Add support for aws-provider to generic-worker.
Categories
(Taskcluster :: Workers, enhancement)
Tracking
(Not tracked)
People
(Reporter: tomprince, Assigned: pmoore)
References
(Blocks 1 open bug)
Details
Attachments
(4 files, 1 obsolete file)
Generic worker has support for running under aws-provierioner and worker-manger/gcp-provider but not worker-manager/aws-provider. This would be solved by Bug 1558532, but reading the requirements there, it seems like it may be a large amount of work to support that. In light of needing to migrate to aws-provider before Nov 9, adding the support to generic-worker directly seems like a good interim solution.
Assignee | ||
Comment 1•5 years ago
•
|
||
Agreed, that is certainly the shorter path.
Assignee | ||
Comment 2•5 years ago
|
||
FWIW I see from taskcluster-worker-runner implementation that we can tell if we are running under AWS Provider or AWS Provisioner based on the properties in the user data.
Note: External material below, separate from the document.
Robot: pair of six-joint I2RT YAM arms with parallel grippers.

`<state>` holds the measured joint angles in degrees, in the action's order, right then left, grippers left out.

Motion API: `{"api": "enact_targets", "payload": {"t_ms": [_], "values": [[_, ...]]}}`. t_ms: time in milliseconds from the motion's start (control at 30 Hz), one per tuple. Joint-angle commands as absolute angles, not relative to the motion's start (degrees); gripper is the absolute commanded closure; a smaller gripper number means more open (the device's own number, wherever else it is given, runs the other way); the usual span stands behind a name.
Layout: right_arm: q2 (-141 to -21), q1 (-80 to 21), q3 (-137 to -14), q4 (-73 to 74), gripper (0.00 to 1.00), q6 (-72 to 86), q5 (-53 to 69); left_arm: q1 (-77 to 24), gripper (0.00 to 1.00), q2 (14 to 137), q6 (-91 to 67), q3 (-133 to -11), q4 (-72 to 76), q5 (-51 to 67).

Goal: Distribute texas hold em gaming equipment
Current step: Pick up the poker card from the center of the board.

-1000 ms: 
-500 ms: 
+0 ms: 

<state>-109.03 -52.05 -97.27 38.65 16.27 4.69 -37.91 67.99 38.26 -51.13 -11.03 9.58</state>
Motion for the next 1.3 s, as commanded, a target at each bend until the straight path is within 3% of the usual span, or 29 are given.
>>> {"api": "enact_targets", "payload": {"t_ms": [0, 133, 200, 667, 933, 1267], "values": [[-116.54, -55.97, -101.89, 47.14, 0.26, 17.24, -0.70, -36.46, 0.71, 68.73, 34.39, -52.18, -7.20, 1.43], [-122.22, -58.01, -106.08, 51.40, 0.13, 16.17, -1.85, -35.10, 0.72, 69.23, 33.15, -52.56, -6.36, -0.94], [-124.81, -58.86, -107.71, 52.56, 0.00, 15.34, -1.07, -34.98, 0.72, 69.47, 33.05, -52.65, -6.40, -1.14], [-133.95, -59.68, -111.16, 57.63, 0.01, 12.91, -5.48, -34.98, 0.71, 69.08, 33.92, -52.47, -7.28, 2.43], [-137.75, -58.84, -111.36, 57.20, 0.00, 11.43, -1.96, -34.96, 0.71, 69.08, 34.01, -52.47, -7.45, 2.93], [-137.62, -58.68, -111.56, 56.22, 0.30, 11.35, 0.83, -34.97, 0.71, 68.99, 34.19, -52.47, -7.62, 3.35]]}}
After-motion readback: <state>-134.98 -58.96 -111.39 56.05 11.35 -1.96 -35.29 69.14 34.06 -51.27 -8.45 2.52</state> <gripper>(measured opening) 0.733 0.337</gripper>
They use completely different property names.
AWS Provisioner:
- data
- workerType
- provisionerId
- region
- taskclusterRootUrl
- securityToken
- capacity
AWS Provider:
- workerPoolId
- providerId
- rootUrl
- workerGroup
So it is pretty straightforward to determine at runtime which service spawned the worker, without needing to add additional command line options to generic-worker (we can reuse the existing --configure-for-aws
option to handle both).
Reporter | ||
Comment 3•5 years ago
|
||
From :dustin in slack:
one thing to check when implementing this is that TASKCLUSTER_WORKER_LOCATION is set correctly, otherwise sccache won't work
and be really sure it's the same format as implemented in worker runner, or we'll be sadfaces later :slightly_smiling_face:
otherwise, I think the registerWorker code that landed in gcp.go can be copy/pasta'd to aws.go
Assignee | ||
Comment 4•5 years ago
|
||
(In reply to Tom Prince [:tomprince] from comment #0)
Generic worker has support for running under aws-provierioner and worker-manger/gcp-provider but not worker-manager/aws-provider. This would be solved by Bug 1558532, but reading the requirements there, it seems like it may be a large amount of work to support that. In light of needing to migrate to aws-provider before Nov 9, adding the support to generic-worker directly seems like a good interim solution.
I think all generic-worker worker types that will be migrated to the community cluster and currently run in AWS can already run in Google Cloud, so maybe this isn't a blocker for the migration.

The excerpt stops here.